You may be in good company here. There is a strong myth, that has been
running for years, that a Win32 critical section is a way of obtaining
*exclusive* use of the CPU. It's just plain wrong, but there are a
surprising number of folks who believe it. From that thought, on a
uniprocessor, everything else *would* stop when a thread entered a critical

In a previous life you were likely unlucky enough to get exposed to someone
who told you this.

Best - Richard

----- Original Message -----
From: "Mark Sizer" <yg-boost-users_at_[hidden]>
To: <boost-users_at_[hidden]>
Sent: Friday, August 01, 2003 12:10 AM
Subject: [Boost-Users] Re: A Quick Question about Threads

> Jason Winnebeck wrote:
> > Mark Sizer wrote:
> >
> >
> >>Generically, the difference between critical sections and mutexes is
> >>immense. In terms of implementation, one never knows.
> >>
> >>A critical section blocks EVERYTHING else in the process. A mutex only
> >>blocks things that are waiting on that particular mutex.
> >>
> >
> > Are you absolutely serious/sure about that? I've been using critical
> > sections becauase I couldn't find a reason to use mutexes. So far I've
> > only run my program on single processor machines (where it probably
> > doesn't matter), but I'd hate to think I would have a huge amount of
> > contention on multiprocessor machines.
> >
> > I can see how crit secs can be faster on a single CPU machine with those
> > semantics, because when you schedule the process, you just decide to
> > only schedule that thread. And on a single CPU just setting a flag
> > should work and be safe to do.
> >
> > Jason
> >
> I wouldn't bet my life, or even a paycheck on it, but I'm pretty sure.
> It may be a distinction that some book made years ago that has stuck in
> my head.
> Here's MSDN's summary (not that I'm claiming MSDN is authoritative):
> <quote>
> Critical section objects provide synchronization similar to that
> provided by mutex objects, except that critical section objects can be
> used only by the threads of a single process. Event, mutex, and
> semaphore objects can also be used in a single-process application, but
> critical section objects provide a slightly faster, more efficient
> mechanism for mutual-exclusion synchronization (a processor-specific
> test and set instruction).
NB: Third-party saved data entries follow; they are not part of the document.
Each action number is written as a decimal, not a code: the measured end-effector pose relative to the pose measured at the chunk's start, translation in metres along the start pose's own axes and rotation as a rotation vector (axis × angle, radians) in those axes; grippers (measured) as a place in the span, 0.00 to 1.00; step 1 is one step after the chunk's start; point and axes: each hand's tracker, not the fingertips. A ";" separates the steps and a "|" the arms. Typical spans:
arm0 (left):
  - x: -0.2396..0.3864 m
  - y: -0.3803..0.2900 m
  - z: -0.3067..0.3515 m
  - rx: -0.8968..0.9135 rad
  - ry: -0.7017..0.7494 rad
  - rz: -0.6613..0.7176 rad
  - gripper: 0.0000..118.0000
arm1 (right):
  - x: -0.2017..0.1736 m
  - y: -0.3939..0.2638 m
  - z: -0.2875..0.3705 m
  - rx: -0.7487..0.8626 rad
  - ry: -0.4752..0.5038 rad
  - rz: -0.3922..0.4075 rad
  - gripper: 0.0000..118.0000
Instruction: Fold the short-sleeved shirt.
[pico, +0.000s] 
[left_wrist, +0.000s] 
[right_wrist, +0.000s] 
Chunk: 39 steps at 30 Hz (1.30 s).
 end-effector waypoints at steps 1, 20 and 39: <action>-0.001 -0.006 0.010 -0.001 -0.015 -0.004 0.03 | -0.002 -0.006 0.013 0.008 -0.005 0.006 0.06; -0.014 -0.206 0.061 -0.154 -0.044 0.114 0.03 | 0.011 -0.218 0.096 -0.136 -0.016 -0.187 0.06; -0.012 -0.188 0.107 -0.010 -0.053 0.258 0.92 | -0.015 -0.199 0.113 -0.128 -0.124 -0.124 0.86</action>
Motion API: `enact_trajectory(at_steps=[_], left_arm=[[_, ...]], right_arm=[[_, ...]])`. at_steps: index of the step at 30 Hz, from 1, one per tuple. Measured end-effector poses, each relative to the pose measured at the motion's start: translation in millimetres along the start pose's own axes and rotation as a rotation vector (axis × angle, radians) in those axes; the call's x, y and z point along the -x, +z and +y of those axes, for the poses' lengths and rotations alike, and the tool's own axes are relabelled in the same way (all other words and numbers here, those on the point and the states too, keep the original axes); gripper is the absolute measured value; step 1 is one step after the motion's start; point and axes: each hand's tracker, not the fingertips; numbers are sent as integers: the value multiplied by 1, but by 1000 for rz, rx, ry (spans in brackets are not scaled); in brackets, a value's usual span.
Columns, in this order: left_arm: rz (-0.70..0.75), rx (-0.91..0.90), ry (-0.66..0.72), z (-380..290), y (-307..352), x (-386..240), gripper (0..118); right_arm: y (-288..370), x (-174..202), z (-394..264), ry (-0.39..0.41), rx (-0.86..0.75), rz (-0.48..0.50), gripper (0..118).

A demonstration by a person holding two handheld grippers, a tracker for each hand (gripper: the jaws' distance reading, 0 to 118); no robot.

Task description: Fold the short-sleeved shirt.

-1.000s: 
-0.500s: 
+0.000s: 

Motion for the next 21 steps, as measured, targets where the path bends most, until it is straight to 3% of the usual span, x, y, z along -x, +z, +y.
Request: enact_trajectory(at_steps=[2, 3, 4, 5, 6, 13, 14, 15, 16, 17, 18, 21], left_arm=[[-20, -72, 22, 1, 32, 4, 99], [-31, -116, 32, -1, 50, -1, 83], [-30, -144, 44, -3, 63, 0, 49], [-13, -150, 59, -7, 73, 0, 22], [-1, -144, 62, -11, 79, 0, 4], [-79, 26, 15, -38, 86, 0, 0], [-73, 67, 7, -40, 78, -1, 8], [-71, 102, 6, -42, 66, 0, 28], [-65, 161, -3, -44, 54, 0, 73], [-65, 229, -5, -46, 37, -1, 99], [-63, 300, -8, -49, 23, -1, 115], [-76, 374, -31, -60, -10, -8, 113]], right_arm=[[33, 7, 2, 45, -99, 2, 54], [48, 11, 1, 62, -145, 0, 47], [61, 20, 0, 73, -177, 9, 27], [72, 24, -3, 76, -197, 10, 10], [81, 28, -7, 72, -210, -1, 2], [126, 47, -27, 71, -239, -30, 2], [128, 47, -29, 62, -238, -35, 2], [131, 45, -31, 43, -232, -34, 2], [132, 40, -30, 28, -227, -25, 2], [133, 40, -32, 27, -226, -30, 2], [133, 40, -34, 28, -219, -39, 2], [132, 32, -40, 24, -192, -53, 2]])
Like a mutex object, a critical section
> object can be owned by only one thread at a time, which makes it useful
> for protecting a shared resource from simultaneous access. There is no
> guarantee about the order in which threads will obtain ownership of the
> critical section, however, the system will be fair to all threads.
> Unlike a mutex object, there is no way to tell whether a critical
> section has been abandoned.
> </quote>
> The efficiency issue implied here could be that mutexes can be named
> objects shared across PROCESSES, not just threads within a process. That
> would not apply to boost::mutexes - they're not named.
> The Win32 critical section API does seem to imply that there are more
> than one of them - otherwise why pass a pointer?
> A google search of "POSIX critical section" turned up the fact that
> POSIX mutexes are generally implemented under Windows as CriticalSections.
> It's looking like a case where the terms are interchangeable without a
> VERY specific context. It looks like I'm wrong :(
> - Mark
> P.S. I checked a couple of old textbooks I have on my bookshelf and I
> couldn't find the distinction I recall, either.